Faster is good, but the representations of python code are quite different in
_ast and in compiler : some nodes exist in one AST but not the other and
almost all child nodes have different names.
We had to engage in a big refactoring to use the new _ast module,
since we wanted to stay compatible with python version < 2.5,
which meant keeping the compiler module support. A lot of work was done
to find a common representation for the two different trees.
In most cases we used _ast-like representations and names, but in some
cases we kept ideas or attribute names of compiler.
Let's look at an example to compare both representations.
Here is a seamingly harmless snippet of code:
CODE = """
if cond:
del delvar
elif next:
print
"""
Now, compare the respective _ast and compiler representations
(nodes are in upper case and their attributes are in lower case).
Module
node =
Stmt
nodes = [
If
tests = [
Name
name = 'cond'
Stmt
nodes = [
AssName
flags = 'OP_DELETE'
name = 'delvar'
]
Name
name = 'next'
Stmt
nodes = [
Printnl
]
]
Module
body = [
If
test =
Name
id = 'cond'
body = [
Delete
targets = [
Name
id = 'delvar'
]
]
orelse = [
If
test =
Name
id = 'next'
body = [
Print
nl = True
]
]
]
Can you spot any differences? I would say, they differ quite a lot...

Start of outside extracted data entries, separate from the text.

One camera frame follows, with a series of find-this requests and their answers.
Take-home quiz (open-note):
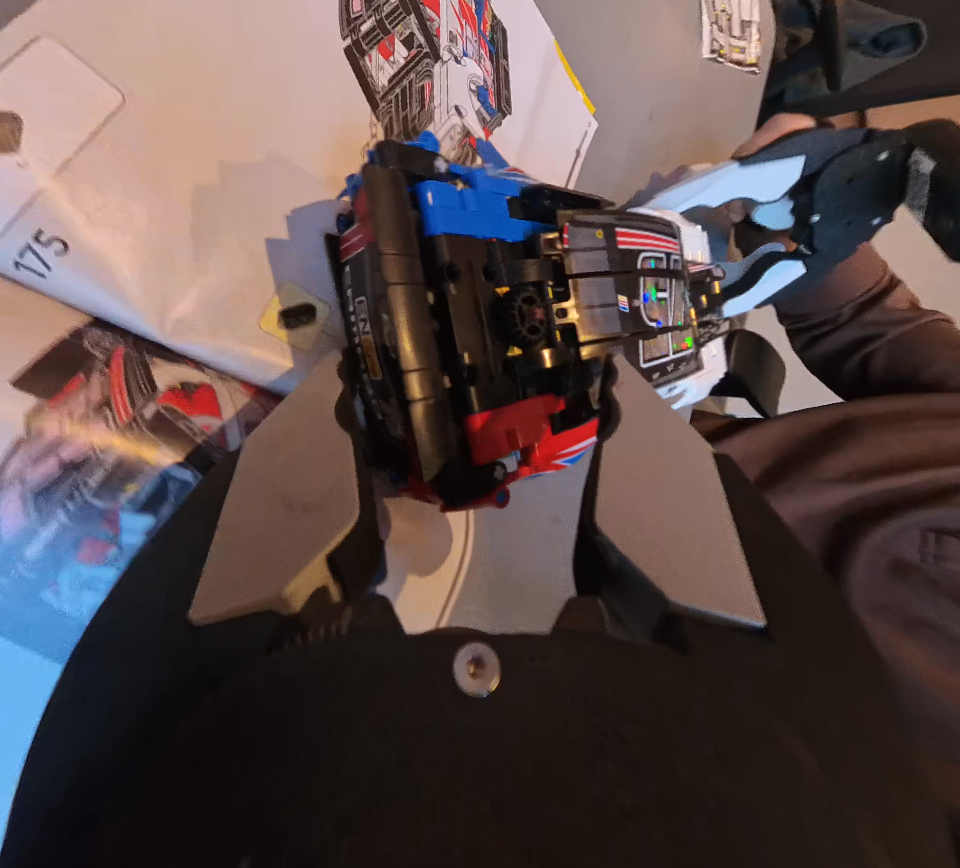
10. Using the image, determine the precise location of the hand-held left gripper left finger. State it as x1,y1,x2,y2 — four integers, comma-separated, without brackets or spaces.
187,350,384,628

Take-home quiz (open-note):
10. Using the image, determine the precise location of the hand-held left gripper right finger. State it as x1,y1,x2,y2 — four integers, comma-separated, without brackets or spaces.
573,354,768,642

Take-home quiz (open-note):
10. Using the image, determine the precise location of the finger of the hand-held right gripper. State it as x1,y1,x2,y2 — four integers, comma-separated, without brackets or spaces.
707,244,811,319
626,154,809,218

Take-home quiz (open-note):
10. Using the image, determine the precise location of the toy brick race car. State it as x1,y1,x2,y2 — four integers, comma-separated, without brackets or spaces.
288,129,729,513

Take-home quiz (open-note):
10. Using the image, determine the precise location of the instruction booklet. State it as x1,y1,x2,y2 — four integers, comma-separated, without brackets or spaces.
0,0,601,667

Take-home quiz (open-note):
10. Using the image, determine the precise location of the person's right hand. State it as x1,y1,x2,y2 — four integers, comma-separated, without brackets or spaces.
731,112,822,160

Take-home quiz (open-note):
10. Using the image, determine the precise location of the person's dark sweater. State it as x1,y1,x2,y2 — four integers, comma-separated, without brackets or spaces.
690,358,960,794

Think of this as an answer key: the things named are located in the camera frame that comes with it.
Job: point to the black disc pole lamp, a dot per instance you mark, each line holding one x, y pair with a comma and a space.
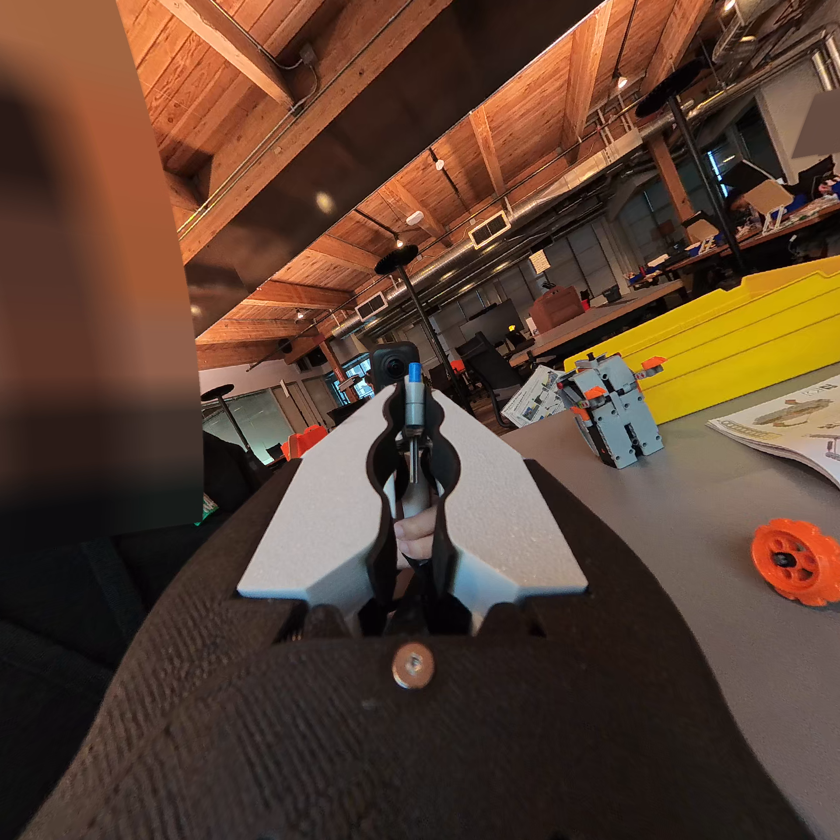
396, 259

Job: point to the grey brick robot model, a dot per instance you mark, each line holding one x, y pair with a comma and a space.
610, 413

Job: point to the silver ventilation duct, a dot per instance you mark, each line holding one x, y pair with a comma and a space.
525, 210

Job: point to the grey angled beam blue pins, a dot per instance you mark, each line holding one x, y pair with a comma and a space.
415, 407

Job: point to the white vent grille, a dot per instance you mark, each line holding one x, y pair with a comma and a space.
371, 306
489, 229

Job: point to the yellow storage bin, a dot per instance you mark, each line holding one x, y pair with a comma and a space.
722, 341

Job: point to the small white leaflet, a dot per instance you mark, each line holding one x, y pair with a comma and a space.
531, 397

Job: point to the black monitor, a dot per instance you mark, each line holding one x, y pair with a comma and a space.
492, 320

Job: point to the person's left hand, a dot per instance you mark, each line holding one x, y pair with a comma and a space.
413, 531

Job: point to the wooden workbench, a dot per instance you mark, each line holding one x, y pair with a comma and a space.
590, 321

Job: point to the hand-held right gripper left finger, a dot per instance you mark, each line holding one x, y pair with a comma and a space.
315, 525

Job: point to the orange wheel beam assembly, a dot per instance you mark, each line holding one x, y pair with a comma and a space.
794, 558

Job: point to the open instruction booklet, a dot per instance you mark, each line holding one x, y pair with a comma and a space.
787, 420

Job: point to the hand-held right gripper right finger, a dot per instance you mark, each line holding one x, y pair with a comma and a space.
512, 525

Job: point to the white paper sign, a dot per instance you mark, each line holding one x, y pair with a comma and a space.
539, 261

For instance, compiler turns a "elif" statements into a list called
'tests' when _ast treats "elif cond:" as if it were "else:if cond:".
We transform these trees by renaming attributes and nodes, or removing or introducing
new ones: with compiler, we remove the Stmt node,
introduce a Delete node, and recursively build the If nodes coming
from an "elif"; and with _ast, we reintroduce the AssName node.

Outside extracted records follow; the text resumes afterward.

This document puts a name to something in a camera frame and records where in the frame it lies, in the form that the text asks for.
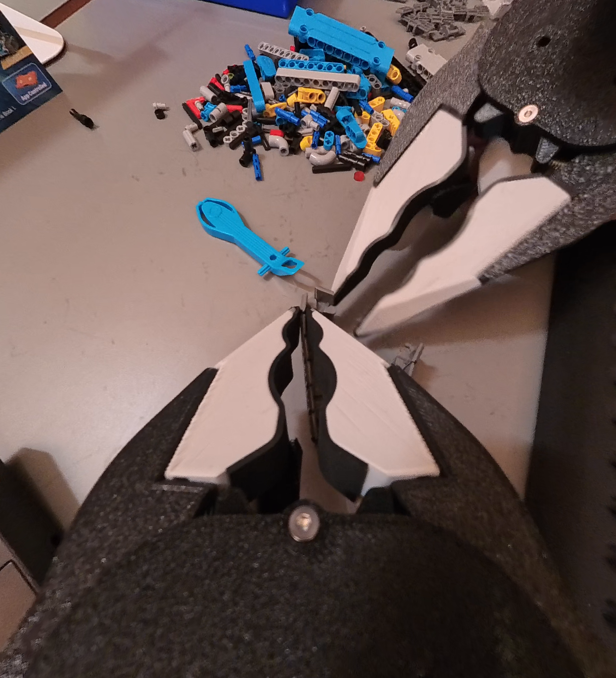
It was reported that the toy instruction booklet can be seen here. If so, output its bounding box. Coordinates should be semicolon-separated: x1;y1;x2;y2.
0;0;64;155

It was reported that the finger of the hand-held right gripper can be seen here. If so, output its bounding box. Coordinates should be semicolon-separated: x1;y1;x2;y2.
330;105;472;305
354;175;573;338

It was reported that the black studded pad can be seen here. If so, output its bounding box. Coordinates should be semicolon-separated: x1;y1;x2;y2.
525;222;616;678

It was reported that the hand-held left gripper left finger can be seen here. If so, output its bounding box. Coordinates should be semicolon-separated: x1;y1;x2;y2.
165;309;300;484

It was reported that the pile of plastic building pieces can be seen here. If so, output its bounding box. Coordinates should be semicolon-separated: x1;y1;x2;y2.
181;5;430;181

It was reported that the grey toy track chain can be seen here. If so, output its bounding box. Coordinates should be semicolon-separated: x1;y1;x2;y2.
297;296;425;446

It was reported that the pile of grey track links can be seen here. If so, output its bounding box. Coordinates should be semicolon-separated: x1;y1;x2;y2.
397;0;491;42

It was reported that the light grey technic panel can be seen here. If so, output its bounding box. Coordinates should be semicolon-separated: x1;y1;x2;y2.
406;45;449;76

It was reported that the blue plastic tray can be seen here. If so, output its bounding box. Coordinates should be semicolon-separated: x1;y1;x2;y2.
223;0;309;19

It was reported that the blue plastic separator tool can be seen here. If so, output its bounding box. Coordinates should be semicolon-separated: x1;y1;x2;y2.
196;197;305;277

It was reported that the black control box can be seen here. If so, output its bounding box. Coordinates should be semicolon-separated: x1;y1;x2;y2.
0;446;65;599

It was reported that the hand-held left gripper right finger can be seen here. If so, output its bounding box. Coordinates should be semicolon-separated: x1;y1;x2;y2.
305;308;441;513

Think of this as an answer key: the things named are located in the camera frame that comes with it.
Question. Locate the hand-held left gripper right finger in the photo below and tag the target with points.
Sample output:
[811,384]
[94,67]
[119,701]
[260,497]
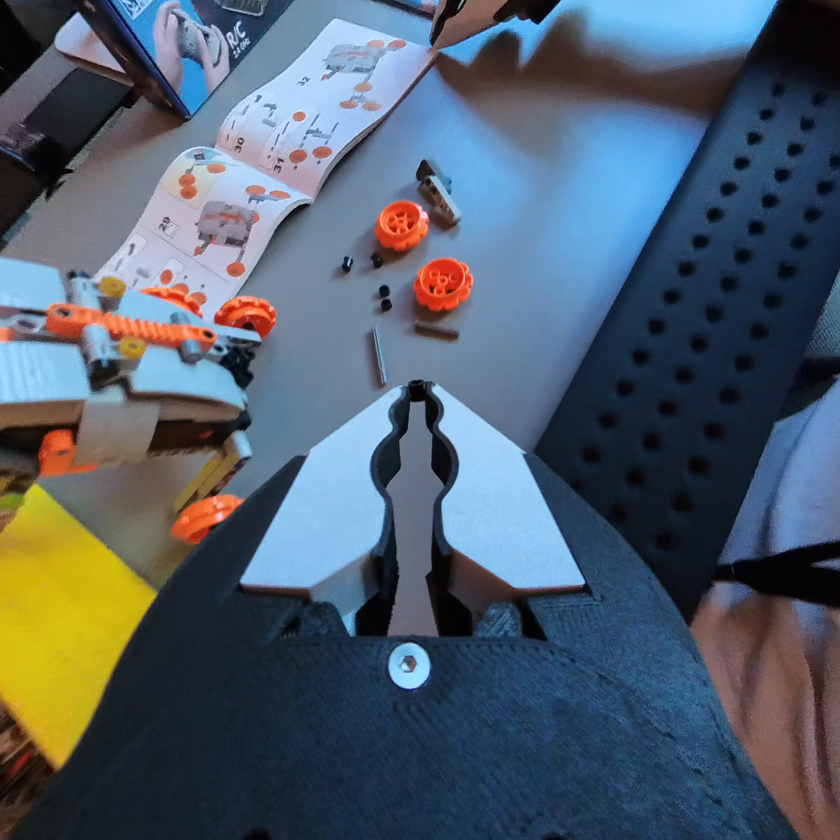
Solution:
[512,525]

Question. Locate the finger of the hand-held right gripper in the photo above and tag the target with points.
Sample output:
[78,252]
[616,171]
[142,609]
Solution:
[469,23]

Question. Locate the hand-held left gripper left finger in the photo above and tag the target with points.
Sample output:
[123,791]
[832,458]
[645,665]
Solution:
[315,525]

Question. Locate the dark grey axle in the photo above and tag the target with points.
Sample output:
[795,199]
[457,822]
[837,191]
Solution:
[379,354]
[436,331]

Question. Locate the orange toothed wheel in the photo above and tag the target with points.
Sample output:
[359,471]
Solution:
[444,283]
[401,224]

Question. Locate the yellow plastic parts bin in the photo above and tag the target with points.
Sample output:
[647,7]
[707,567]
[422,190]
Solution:
[59,623]

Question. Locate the grey beam assembly blue pin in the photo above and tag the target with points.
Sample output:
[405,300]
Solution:
[441,197]

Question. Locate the open instruction booklet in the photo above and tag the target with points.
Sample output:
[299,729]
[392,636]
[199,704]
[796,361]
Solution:
[308,118]

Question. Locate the grey orange toy robot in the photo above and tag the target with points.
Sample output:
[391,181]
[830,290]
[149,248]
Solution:
[164,387]

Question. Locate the blue robot kit box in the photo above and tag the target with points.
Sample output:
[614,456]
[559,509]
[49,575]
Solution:
[197,59]

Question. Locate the black perforated chair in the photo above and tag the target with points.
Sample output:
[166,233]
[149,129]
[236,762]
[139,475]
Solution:
[722,295]

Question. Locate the tan wooden board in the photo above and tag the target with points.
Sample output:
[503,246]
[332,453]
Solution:
[82,46]

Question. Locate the black flat case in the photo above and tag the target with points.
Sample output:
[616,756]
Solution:
[72,111]

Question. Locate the small black box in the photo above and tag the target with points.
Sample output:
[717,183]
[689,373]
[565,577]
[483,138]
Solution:
[26,148]

This might be only a temporary step towards full _ast like representation.
This is done by the TreeRebuilder Visitors, one for each representation,
which are respectively in astng._nodes_compiler and astng._ast.

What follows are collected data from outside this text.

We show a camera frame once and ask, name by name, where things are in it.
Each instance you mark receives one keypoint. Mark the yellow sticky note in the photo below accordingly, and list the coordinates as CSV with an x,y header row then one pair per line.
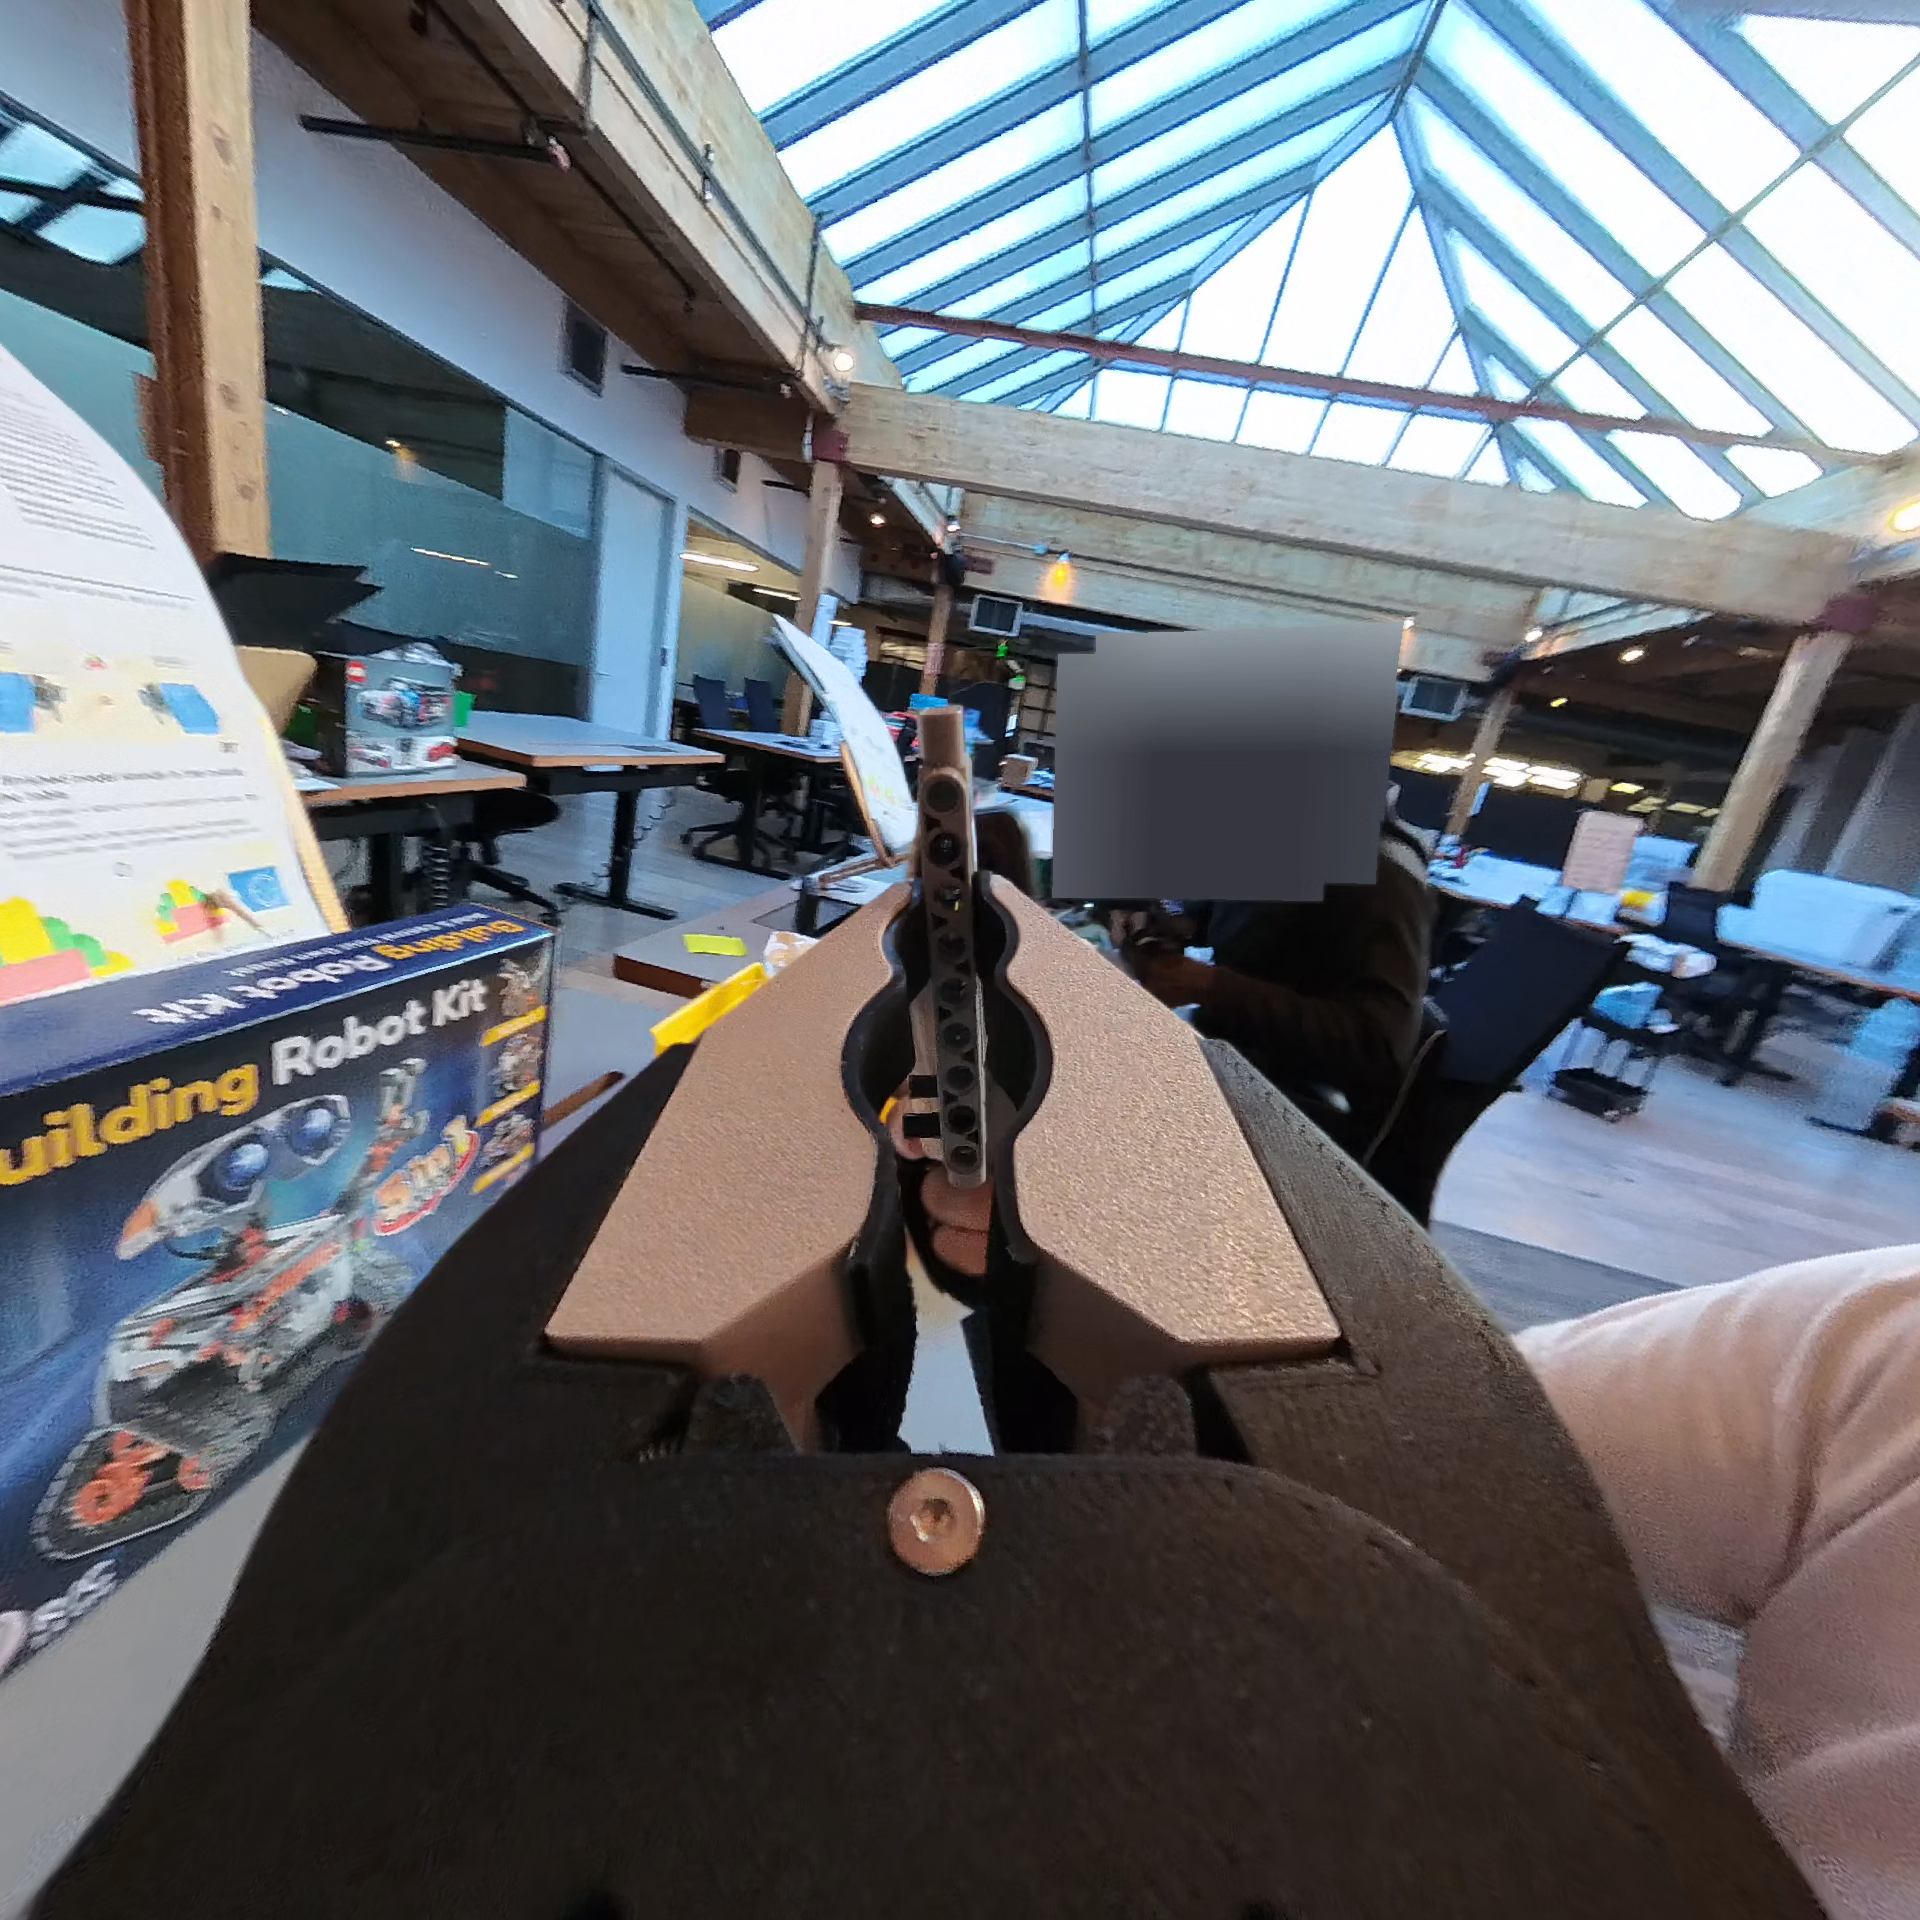
x,y
711,946

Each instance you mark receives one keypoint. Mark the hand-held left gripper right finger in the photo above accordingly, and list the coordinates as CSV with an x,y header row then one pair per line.
x,y
1155,1186

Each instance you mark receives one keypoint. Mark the grey desk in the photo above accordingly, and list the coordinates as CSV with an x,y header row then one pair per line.
x,y
600,1037

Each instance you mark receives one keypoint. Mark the yellow parts bin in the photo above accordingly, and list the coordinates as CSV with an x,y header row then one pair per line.
x,y
713,1010

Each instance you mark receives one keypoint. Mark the black office chair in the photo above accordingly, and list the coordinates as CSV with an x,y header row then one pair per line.
x,y
1517,1005

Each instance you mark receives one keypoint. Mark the wood-edged standing desk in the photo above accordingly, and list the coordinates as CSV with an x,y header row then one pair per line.
x,y
586,745

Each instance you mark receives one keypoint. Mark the grey perforated building beam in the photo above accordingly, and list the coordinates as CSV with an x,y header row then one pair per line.
x,y
950,932

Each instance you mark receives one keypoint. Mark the printed instruction sheet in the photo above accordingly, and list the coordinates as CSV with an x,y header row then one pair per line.
x,y
856,722
105,722

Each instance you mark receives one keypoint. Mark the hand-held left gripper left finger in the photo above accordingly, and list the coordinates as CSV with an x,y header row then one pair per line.
x,y
721,1186

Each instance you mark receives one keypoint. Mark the blue robot kit box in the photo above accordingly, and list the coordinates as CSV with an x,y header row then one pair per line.
x,y
285,1141

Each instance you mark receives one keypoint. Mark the wooden sheet stand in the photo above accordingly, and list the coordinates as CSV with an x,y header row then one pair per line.
x,y
285,705

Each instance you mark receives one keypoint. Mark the wall air unit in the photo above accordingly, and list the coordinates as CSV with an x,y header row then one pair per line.
x,y
995,614

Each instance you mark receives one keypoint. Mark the toy set box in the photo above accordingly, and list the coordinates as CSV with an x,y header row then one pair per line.
x,y
399,714

In the simplest case, the TreeRebuilder method looks like this
(_nodes_compiler):
def visit_list(self, node):
node.elts = node.nodes
del node.nodes
(and nothing to do for _ast).
So, after doing all this and a lot more, we get the following
representation from both input trees:
Module()
body = [
If()
test =
Name(cond)
body = [
Delete()
targets = [
DelName(delvar)
]
]
orelse = [
If()
test =
Name(next)
body = [
Print()
dest =
None
values = [
]
]
orelse = [
]
]
]
Of course, you can imagine these modifications had some API
repercussions, and thus required a lot of smaller Pylint modifications.
But all was done so that you should see no difference in Pylint's behavior
using either python <2.5 or python >=2.5, except that with the _ast
module pylint is around two times faster!
Oh, and we fixed small bugs on the way and maybe introduced a few new ones...
Finally, it is a major step towards Pylint Py3k!